What you will do
From the records below, state how many lines hold the string "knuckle", without any other text.

Data items
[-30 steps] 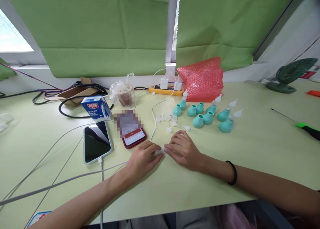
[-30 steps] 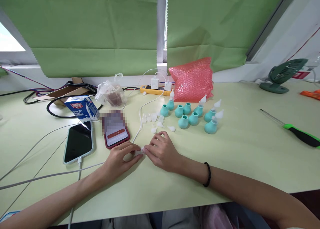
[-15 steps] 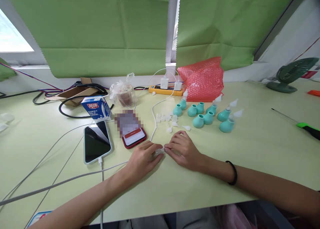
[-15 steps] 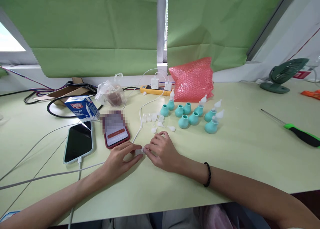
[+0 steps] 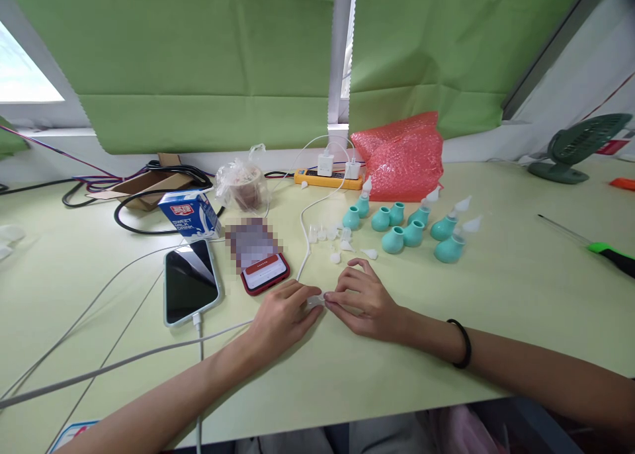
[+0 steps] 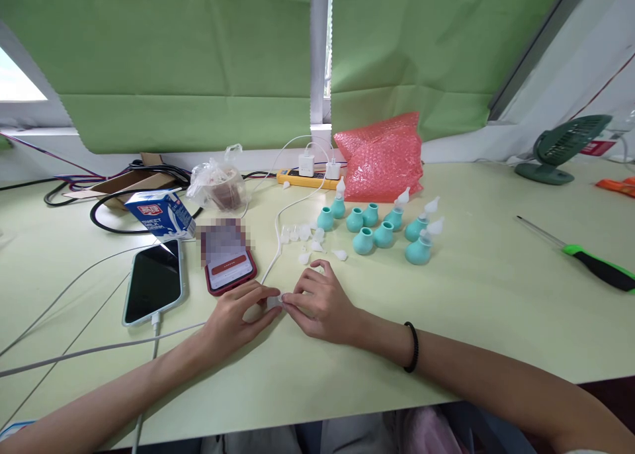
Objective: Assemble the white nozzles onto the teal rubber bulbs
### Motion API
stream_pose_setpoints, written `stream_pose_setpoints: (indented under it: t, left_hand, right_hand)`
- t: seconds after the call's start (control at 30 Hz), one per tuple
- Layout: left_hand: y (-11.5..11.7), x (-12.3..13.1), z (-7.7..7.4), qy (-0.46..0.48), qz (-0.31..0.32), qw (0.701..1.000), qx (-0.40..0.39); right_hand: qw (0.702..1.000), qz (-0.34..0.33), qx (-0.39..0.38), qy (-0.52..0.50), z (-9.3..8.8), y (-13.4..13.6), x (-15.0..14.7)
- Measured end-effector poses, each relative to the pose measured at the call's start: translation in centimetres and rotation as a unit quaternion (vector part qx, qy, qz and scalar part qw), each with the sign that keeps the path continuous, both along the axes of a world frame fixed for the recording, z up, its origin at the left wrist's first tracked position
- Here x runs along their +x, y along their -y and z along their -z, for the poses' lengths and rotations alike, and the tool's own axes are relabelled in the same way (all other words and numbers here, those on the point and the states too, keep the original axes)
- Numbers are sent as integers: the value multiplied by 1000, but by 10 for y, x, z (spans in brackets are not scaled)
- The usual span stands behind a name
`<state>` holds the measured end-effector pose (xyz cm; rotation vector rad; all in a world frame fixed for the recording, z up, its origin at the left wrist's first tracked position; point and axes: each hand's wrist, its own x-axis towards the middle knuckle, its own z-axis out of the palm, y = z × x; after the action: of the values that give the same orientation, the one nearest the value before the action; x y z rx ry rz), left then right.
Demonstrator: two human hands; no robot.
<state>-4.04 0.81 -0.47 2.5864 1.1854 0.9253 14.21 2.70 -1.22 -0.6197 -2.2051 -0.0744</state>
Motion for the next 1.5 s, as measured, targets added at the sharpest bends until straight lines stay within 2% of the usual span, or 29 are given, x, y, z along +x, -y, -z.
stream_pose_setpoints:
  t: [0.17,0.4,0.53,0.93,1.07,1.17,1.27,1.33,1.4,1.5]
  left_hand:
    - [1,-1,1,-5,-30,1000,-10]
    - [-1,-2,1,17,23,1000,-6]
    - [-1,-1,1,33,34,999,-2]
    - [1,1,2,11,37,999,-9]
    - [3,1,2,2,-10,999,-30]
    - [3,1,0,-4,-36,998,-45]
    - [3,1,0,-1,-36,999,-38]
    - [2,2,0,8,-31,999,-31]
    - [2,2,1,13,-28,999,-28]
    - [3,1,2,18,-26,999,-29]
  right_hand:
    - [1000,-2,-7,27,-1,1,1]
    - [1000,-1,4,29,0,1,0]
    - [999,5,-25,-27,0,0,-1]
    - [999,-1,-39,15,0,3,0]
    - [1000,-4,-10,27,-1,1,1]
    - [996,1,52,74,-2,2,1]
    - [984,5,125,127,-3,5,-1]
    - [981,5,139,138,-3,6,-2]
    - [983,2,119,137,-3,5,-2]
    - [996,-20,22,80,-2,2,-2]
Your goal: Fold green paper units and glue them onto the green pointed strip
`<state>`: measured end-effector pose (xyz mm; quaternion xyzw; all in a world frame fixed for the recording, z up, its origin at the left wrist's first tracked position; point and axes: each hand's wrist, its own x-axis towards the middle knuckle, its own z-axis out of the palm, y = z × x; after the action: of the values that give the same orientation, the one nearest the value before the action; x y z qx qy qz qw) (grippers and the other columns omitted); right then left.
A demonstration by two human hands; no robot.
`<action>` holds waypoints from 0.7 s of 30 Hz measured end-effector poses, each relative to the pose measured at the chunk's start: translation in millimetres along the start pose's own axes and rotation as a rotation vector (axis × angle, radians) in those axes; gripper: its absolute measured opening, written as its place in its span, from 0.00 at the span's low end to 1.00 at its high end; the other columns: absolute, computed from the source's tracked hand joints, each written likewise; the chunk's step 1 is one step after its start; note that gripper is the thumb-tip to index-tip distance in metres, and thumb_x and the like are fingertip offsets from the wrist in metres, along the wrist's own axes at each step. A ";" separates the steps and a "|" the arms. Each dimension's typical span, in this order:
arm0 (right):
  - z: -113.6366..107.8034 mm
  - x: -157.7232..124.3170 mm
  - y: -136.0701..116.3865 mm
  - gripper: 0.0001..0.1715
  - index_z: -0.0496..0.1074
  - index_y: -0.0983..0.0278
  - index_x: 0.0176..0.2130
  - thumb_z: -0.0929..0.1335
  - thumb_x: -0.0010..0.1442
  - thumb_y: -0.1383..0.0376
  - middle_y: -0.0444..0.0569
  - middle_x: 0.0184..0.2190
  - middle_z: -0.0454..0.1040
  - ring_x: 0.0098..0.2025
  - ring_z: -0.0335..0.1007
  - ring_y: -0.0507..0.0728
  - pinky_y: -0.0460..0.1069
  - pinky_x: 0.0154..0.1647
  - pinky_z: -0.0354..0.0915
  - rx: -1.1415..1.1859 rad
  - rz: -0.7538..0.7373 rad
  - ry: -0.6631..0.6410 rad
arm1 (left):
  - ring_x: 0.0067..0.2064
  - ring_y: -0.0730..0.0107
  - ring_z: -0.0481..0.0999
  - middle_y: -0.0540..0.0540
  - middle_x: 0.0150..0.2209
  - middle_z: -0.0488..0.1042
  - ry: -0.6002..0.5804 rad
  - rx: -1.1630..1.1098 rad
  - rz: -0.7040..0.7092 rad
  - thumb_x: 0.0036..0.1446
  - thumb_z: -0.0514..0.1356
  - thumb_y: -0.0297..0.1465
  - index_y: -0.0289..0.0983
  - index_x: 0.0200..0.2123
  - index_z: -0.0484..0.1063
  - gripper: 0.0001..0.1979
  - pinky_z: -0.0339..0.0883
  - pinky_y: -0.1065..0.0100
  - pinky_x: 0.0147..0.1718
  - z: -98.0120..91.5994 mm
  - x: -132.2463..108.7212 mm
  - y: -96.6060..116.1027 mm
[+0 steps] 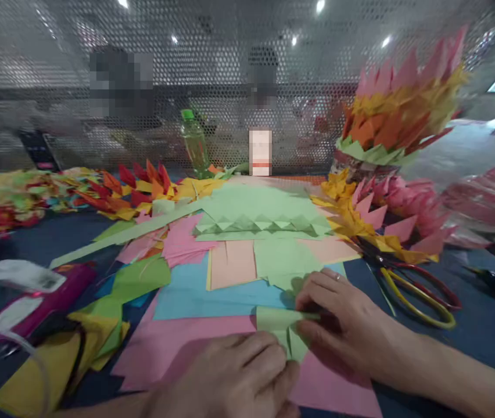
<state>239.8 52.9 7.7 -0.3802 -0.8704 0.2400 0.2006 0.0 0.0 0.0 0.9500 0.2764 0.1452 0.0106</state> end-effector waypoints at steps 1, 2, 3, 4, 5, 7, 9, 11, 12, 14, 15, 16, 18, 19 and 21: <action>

Output below
2